In some examples, the first set of manufacturing operations may include forming various structures and materials over (e.g., on, in contact with, above) a substrate 330. The substrate 330 may be a semiconductor wafer or other substrate over which a stack of layers is formed (e.g., deposited, etched). For example, the stack of layers (i.e., stack of materials) may include alternating layers of a dielectric material 320 (e.g., an oxide material or another example of a dielectric material, a dielectric layer) and a conductive material 315 (e.g., a poly silicon material, a conductive layer). As an illustrative example, the first set of manufacturing operations may include forming (e.g., depositing) a layer of the dielectric material 320 over the substrate 330, forming (e.g., depositing) a layer of the conductive material 315 over the layer of dielectric material 320, forming (e.g., depositing) a second layer of the dielectric material 320 over the layer of the conductive material 315, and so on. In some examples, other operations may be performed between any of the operations described herein, or some operations may be removed. As an example, material may be removed (e.g., etched) in between forming (e.g., depositing) each layer of the dielectric material 320 and the conductive material 315, operations to planarize the layers may be performed, and the like.

In some examples, a portion of the layers of the dielectric material 320 may be an example of a sacrificial material or layer. A sacrificial layer may be a layer of material that provides structure and spacing during the manufacturing process but may be removed (e.g., etched) at various points of the process. Stated alternatively, a sacrificial layer or material may be absent from the final product of the manufacturing operations described herein.

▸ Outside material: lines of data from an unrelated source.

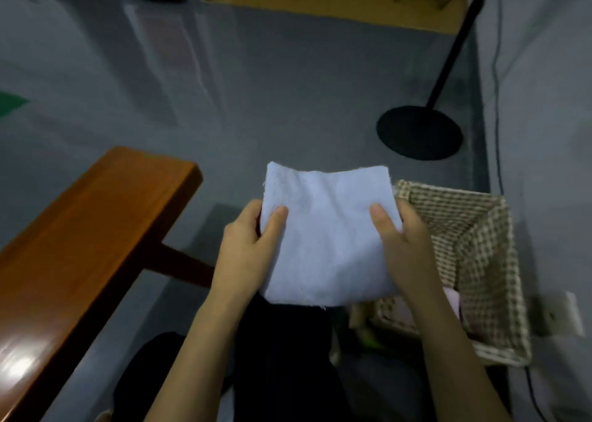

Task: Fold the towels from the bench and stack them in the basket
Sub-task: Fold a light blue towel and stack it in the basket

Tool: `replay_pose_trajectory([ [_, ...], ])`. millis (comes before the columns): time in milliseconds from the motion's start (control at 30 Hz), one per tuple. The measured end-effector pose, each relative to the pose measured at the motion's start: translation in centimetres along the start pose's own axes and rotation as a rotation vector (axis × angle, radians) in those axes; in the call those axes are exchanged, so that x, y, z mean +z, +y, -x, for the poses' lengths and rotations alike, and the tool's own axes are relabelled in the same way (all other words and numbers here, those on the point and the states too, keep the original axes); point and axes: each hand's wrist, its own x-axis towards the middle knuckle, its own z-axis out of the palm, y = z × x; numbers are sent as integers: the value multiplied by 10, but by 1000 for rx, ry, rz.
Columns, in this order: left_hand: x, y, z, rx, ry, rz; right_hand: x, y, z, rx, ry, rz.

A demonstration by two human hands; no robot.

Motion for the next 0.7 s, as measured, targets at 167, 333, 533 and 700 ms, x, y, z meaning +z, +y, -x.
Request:
replay_pose_trajectory([
  [167, 91, 9, -18, 2, -191, 31, -64, 49, -8, 140, 183, -9],
  [333, 170, 3, -23, -3, -319, 47, -111, 89, -15, 230, 282, 8],
  [533, 237, -22, -17, -58, -411, -16, -142, 144, -16, 316, 309, 110],
  [700, 277, -44, -10, -90, -470, -94, -154, 189, -13, 396, 300, 193],
])
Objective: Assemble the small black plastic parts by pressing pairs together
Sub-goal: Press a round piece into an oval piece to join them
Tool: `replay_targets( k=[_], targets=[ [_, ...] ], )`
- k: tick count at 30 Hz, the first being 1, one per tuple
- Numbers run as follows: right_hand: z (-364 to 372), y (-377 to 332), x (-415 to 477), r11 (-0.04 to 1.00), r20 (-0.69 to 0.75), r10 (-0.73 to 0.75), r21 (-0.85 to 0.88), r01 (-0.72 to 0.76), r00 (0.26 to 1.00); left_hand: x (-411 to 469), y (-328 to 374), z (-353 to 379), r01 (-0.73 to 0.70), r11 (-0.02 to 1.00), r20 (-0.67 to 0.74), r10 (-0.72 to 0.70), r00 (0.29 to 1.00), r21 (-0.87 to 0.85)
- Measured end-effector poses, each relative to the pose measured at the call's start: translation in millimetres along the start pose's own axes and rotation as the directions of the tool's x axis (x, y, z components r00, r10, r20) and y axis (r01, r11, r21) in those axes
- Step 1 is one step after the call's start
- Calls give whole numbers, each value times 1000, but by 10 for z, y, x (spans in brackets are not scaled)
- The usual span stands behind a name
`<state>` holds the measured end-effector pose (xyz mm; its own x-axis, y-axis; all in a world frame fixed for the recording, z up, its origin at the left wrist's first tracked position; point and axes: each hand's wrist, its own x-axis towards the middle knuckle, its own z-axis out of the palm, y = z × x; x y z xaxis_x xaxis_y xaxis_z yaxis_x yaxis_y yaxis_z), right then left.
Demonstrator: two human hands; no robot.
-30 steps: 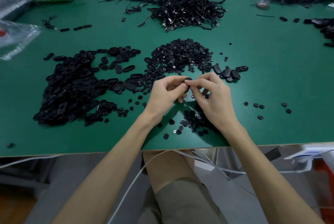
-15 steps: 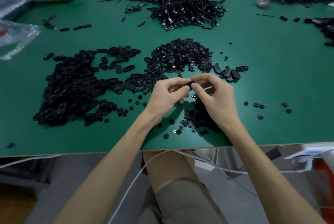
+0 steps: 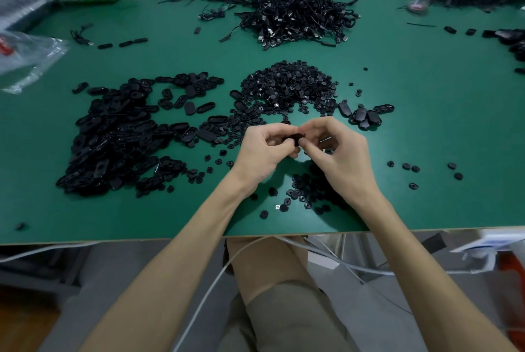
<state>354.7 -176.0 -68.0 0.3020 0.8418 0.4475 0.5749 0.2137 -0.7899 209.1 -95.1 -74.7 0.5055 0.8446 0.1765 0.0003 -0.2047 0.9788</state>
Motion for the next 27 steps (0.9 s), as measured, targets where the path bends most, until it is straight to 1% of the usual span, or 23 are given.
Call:
replay_targets(
  k=[2,7,14,17,20,22,23,24,25,27],
  targets=[
    [-5,-2,-1,1000,-3,5,-3,-5,1000,-4,-4,-4,-2,1000,6,2,1000,-4],
    [-23,-13,0,1000,-38,3,-22,-4,999,6,-12,-36,10,996,1,-9,1000,-83],
    [-20,-20,11,999,1,6,-46,-6,1000,-3,-1,-35,4,997,-3,-4,1000,-73],
    [-29,-34,13,999,-48,16,-42,-18,999,-8,61,-17,-14,1000,-65,15,998,18],
    [-56,-11,31,996,-167,85,-5,-87,982,-20,182,-116,-32,982,-117,55,992,186],
    [-76,31,51,983,-241,181,41,-177,953,-24,281,-326,-25,930,-143,83,986,366],
    [-79,57,60,974,-268,226,67,-216,937,-24,336,-476,-2,881,-132,74,989,474],
    [-77,78,68,964,-287,265,94,-248,921,-23,396,-640,32,806,-102,35,994,591],
    [-73,101,74,954,-297,298,118,-275,907,-25,455,-811,74,707,-72,-33,997,703],
    [-62,138,83,937,-293,347,152,-314,891,-37,557,-1153,154,501,-72,-179,981,852]
  ],
)
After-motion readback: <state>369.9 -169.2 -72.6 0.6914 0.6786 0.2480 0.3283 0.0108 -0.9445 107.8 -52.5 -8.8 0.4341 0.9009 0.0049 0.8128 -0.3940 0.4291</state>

The first set of manufacturing operations may include forming a pattern of dielectric fill 325 (e.g., an oxide material) through the stack of layers. For example, the forming such a pattern may include removing (e.g., etching) portions of the stack of layers, such that voids are formed in the pattern. A dielectric fill 325 may be formed (e.g., deposited) into the void to form the pattern of the dielectric fill 325. In some examples, the pattern may be an example of a continuous pattern (e.g., a serpentine pattern) as described herein. For example, the pattern may be a portion of the dielectric fill 325 formed (e.g., deposited) in the stack of layers without any separation via other materials or voids between the section of formed (e.g., deposited) dielectric fill 325, the pattern may outline the access lines (e.g., nano wires) of polysilicon that are staggered relative to each other, and the like. Additionally or alternatively, the pattern may be examples of other pattern types associated with a staggered architecture, such as two half-serpentine patterns, a pattern having a horizontal line with staggered perpendicular lines to form a staggered array, and the like, among other examples of patterns. In some examples, the pattern may not be continuous.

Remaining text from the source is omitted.